Vanished while in protective custody
Holmgren claimed that he received the first of two calls from his father a few months after the fire. Holmgren remembered that on the initial call, his father informed him that he was employed by the Kimes and seemed hesitant to speak on the phone at all.
He remembered his father saying, “I have to make this brief.”
A few weeks later, in early February, Elmer called once more and gave his son the names of two Honolulu-based ATF officers, according to Ken Holmgren, who was then a contractor for a power company in Florida.
Ken Holmgren remembers Elmer telling him that his father told him to phone the bureau if he didn’t respond to him within three days.
Ken Holmgren described it as really distressing.
Holmgren called one of the agents while at work and left a message a few days later when he still hadn’t heard from his father.
Holmgren claimed that two carloads of ATF agents showed up at his workplace shortly after.
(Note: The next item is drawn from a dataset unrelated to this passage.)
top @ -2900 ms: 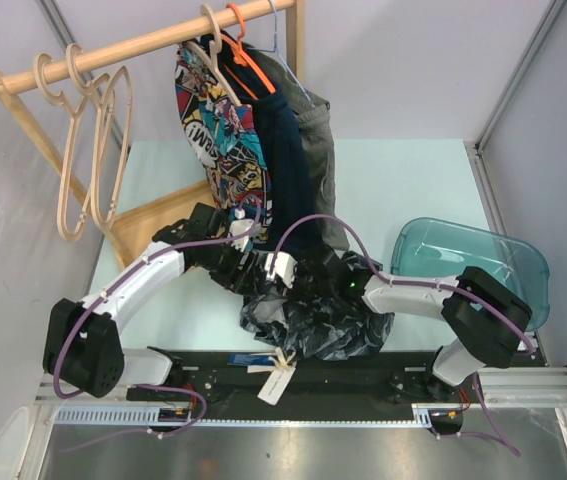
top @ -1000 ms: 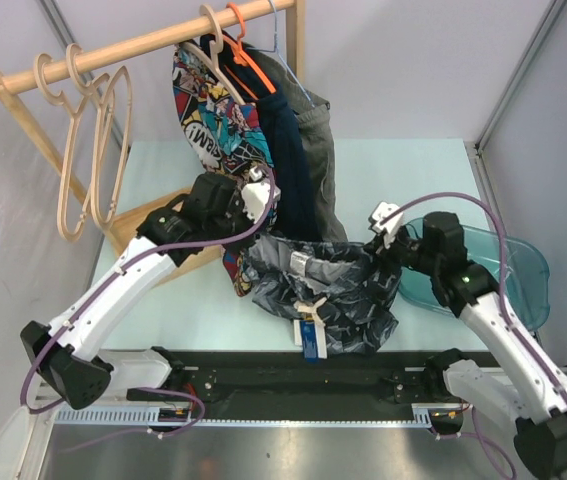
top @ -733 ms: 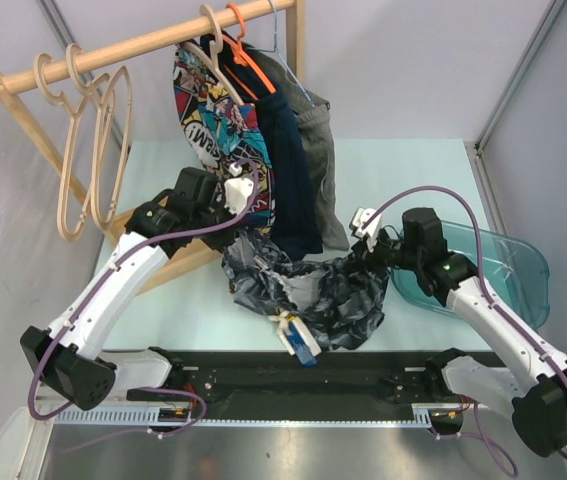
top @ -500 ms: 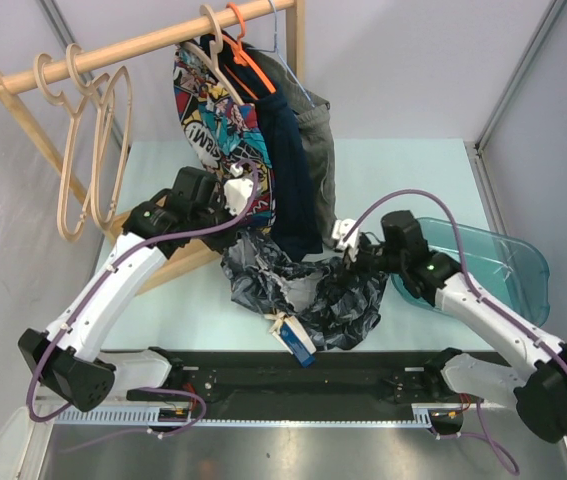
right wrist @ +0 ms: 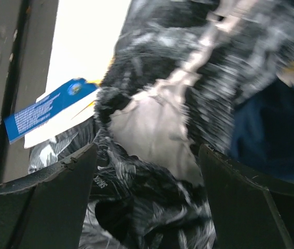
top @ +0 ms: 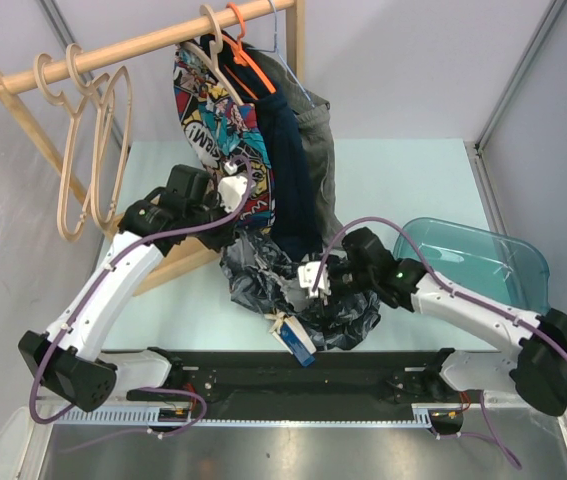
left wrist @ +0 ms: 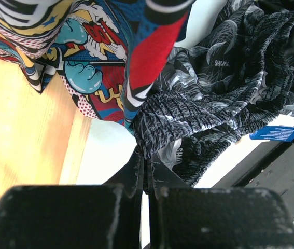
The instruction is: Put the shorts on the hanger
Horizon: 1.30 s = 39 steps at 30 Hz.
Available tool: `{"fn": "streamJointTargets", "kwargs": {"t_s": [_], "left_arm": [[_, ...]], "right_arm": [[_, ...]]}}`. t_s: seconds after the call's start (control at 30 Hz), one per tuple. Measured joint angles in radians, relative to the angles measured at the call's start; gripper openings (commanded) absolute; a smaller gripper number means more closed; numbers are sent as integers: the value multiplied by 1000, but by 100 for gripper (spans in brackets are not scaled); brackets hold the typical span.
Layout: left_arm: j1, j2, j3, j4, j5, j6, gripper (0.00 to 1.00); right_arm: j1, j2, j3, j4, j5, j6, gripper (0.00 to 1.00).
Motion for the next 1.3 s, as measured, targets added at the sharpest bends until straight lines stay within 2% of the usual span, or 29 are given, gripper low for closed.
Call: {"fn": "streamJointTargets", "kwargs": {"t_s": [0.1,0.2,0.3,0.33,0.4,0.43,0.53,0.73,0.97,1.3], "left_arm": [[18,1,0,0,14,2,0],[30,2,0,-1,24,8,0],[43,3,0,-6,34,12,0],[45,3,0,-9,34,16,0],[53,3,0,-17,35,26,0],[58,3,0,-21,35,27,0],[71,3,0,-32,35,39,0],[89,3,0,-42,42,77,0],[90,33,61,-69,81,134,0],[90,40,258,-83,78,168,1]], "right_arm": [[25,48,7,-30,-5,-106,84],[27,113,9,-62,6,-195,77],[17,175,10,-90,37,-266,54],[12,183,10,-95,45,-283,42],[-5,188,13,-112,65,-296,31],[-16,186,19,-120,75,-301,20],[-52,146,34,-148,110,-314,1],[-124,-32,69,-237,169,-323,0],[-148,-204,208,-314,216,-274,0],[-343,-277,364,-334,248,-274,0]]}}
He said that the individual who received the message had distorted it and thought Holmgren was, in fact, his father.
Holmgren remarked, “My boss was a little surprised, but he was very understanding.”
He claimed that at first, the ATF agent provided little information regarding his father’s connection to the bureau. He remembered the agent telling him that Elmer should have been in protective custody, but they couldn’t find him. (According to an agency representative, when there is a known or suspected threat to an individual’s safety, ATF places them in protective custody with the US Marshals Service.)
According to Holmgren, the agent sent additional information a few months later: Elmer told a friend at a bar that his father had been engaged in the alleged arson at the Kimes Honolulu property. According to Holmgren, the agent informed him that the friend then gave that information to the authorities.